How Cellarity's AI/ML Approach Differs

Current drug discovery often focuses on a single molecular target. How does Cellarity's AI/ML approach differ, and what advantages does it offer in terms of uncovering novel treatment opportunities?

At Cellarity, we are harnessing the power of AI and multi-omic data to drive a radically new approach to drug discovery. And what's very specific about our approach, about the Cellarity platform, is that we are shifting the starting point of drug discovery. We are shifting the starting point from a single molecular target to the cellular dysfunction underlying disease, and that shift allows us to really unravel the complexity of this biology and create drug candidates that, in a sense, are out of reach with the traditional method of drug discovery. I mean, for the past decades, drug discovery has barely, barely changed.

It's been a very reductionist process by which you take a complex disease, and you reduce it to a single molecular target, and you place a bet on this target at the very beginning of the drug discovery process. Sometimes it works and produces amazing medications, but most often it doesn't. It doesn't, because, obviously, reducing a complex disease to just one protein or one target, unfortunately, doesn't allow you actually to fully appreciate the complexity of this biology. And very often, things don't translate from test tube to animals, or from animals to humans. At Cellarity, we are focusing on the cell. We have developed unique capabilities that allow us to link biology and chemistry with high dimensional multi-omic data, and that allows us to see biology that other can't, and that's very much what's at the center of what we do.

Cellarity's platform leverages deep learning to identify and reverse cellular dysfunction. Can you elaborate on the specific types of data used to train these models, and how this data informs the creation of non-intuitive treatments?

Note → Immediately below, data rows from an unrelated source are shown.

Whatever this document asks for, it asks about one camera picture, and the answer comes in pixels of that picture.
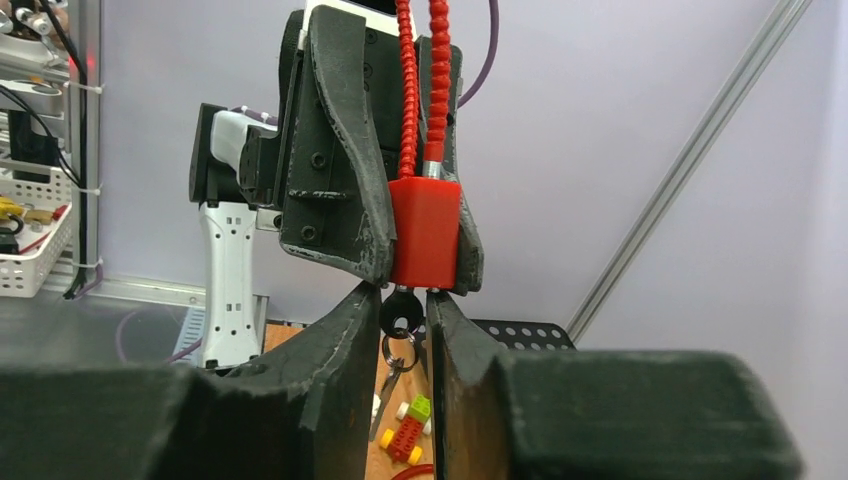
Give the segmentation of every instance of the bolt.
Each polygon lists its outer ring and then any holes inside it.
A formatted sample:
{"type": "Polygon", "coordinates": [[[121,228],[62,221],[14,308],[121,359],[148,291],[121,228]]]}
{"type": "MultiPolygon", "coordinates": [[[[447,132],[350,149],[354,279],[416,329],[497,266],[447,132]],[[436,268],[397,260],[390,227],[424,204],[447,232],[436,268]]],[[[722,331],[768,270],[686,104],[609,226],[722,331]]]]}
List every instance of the bolt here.
{"type": "Polygon", "coordinates": [[[300,238],[306,240],[307,242],[315,240],[315,236],[318,234],[318,231],[315,230],[315,227],[312,225],[307,225],[300,230],[300,238]]]}
{"type": "Polygon", "coordinates": [[[312,168],[315,170],[321,170],[327,166],[327,159],[320,153],[313,154],[309,162],[312,163],[312,168]]]}

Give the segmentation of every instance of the red ribbed tube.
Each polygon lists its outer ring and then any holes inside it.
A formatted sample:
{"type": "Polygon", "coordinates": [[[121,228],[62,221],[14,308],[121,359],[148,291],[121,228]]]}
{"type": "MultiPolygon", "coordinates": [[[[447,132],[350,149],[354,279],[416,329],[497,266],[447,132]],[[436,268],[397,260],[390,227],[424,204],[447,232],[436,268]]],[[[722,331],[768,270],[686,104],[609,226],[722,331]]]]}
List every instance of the red ribbed tube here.
{"type": "Polygon", "coordinates": [[[445,153],[445,129],[448,126],[450,100],[450,33],[447,0],[430,0],[430,30],[433,33],[433,66],[430,70],[430,115],[427,118],[425,162],[441,162],[445,153]]]}
{"type": "Polygon", "coordinates": [[[409,0],[395,0],[400,38],[400,63],[403,71],[403,123],[401,124],[398,178],[415,175],[418,156],[418,63],[412,38],[409,0]]]}

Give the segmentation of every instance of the white plastic basket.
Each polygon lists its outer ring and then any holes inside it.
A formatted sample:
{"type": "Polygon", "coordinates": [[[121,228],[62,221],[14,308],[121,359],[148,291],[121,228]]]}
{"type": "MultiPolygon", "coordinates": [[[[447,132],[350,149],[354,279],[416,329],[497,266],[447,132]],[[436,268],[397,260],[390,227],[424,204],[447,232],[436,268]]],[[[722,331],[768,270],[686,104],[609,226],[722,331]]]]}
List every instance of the white plastic basket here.
{"type": "Polygon", "coordinates": [[[0,297],[32,298],[38,293],[44,280],[50,275],[56,260],[62,255],[73,234],[71,205],[71,180],[58,168],[49,168],[11,160],[0,160],[0,169],[49,175],[50,183],[38,183],[15,180],[11,176],[0,175],[0,195],[11,198],[17,203],[32,205],[39,210],[54,211],[67,205],[65,214],[45,226],[44,230],[34,234],[47,238],[34,252],[24,255],[0,254],[0,297]]]}

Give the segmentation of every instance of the white panel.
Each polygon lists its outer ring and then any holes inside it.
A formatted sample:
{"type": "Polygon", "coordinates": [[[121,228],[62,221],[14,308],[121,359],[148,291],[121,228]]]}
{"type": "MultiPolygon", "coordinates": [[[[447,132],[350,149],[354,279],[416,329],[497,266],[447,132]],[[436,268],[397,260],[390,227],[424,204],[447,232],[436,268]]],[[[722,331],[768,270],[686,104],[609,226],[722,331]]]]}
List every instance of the white panel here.
{"type": "Polygon", "coordinates": [[[848,478],[848,49],[834,49],[837,3],[812,3],[580,345],[741,356],[816,480],[848,478]],[[833,80],[837,59],[843,76],[833,80]],[[827,151],[836,85],[838,153],[827,151]],[[839,178],[839,212],[825,208],[837,198],[823,197],[823,178],[839,178]]]}
{"type": "MultiPolygon", "coordinates": [[[[277,109],[276,57],[298,3],[104,0],[109,275],[202,283],[186,194],[198,106],[277,109]]],[[[466,85],[485,56],[486,3],[453,3],[466,85]]],[[[458,117],[462,179],[487,249],[484,292],[463,303],[474,316],[564,322],[775,1],[502,4],[495,69],[458,117]]],[[[313,320],[355,284],[260,237],[257,291],[276,315],[313,320]]]]}

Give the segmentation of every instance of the wooden surface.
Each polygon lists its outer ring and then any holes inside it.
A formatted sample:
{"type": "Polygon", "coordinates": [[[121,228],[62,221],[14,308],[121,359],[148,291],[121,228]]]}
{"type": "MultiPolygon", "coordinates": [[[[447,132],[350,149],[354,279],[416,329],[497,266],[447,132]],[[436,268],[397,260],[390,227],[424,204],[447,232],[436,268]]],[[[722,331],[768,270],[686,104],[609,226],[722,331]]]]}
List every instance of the wooden surface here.
{"type": "MultiPolygon", "coordinates": [[[[297,335],[300,330],[300,328],[285,325],[268,325],[265,329],[265,351],[297,335]]],[[[397,356],[402,355],[408,361],[412,360],[412,346],[407,341],[392,341],[392,352],[397,356]]],[[[377,355],[377,378],[374,379],[374,392],[379,395],[380,388],[383,386],[383,381],[386,379],[389,369],[380,352],[375,351],[374,354],[377,355]]],[[[424,370],[420,364],[416,365],[409,373],[401,376],[397,387],[392,393],[392,399],[386,406],[386,411],[380,422],[380,428],[377,430],[377,437],[373,442],[368,444],[368,460],[365,469],[366,480],[391,480],[393,476],[409,467],[407,464],[393,464],[385,450],[380,448],[379,441],[380,436],[382,436],[387,428],[397,431],[400,426],[400,421],[395,417],[400,403],[411,402],[415,398],[415,395],[419,393],[430,398],[427,377],[424,375],[424,370]]],[[[432,436],[422,435],[418,439],[418,445],[424,450],[419,464],[433,463],[432,436]]],[[[433,476],[420,475],[415,478],[416,480],[430,480],[433,476]]]]}

I mean everything we do starts with healthy and diseased tissue, and we collect the transcriptomic profile of all the cells in these tissues. So being able to collect high quality bio samples is absolutely paramount, and we are actually we have developed foundational model that are based on different types of data, mostly single cell transcriptomic. We can use bulk transcriptomic or single cell nuclei data as well, and that's very much, actually the foundation of our platform. Now we can add all the additional data types to this transcriptomic data. We can add proteomics. We are adding, actually, very often, ataxic, chromatic chromatin accessibility, and that allows us, obviously, this is more fit for purpose data to really understand biology more precisely for a specific program. That's how our platform operates.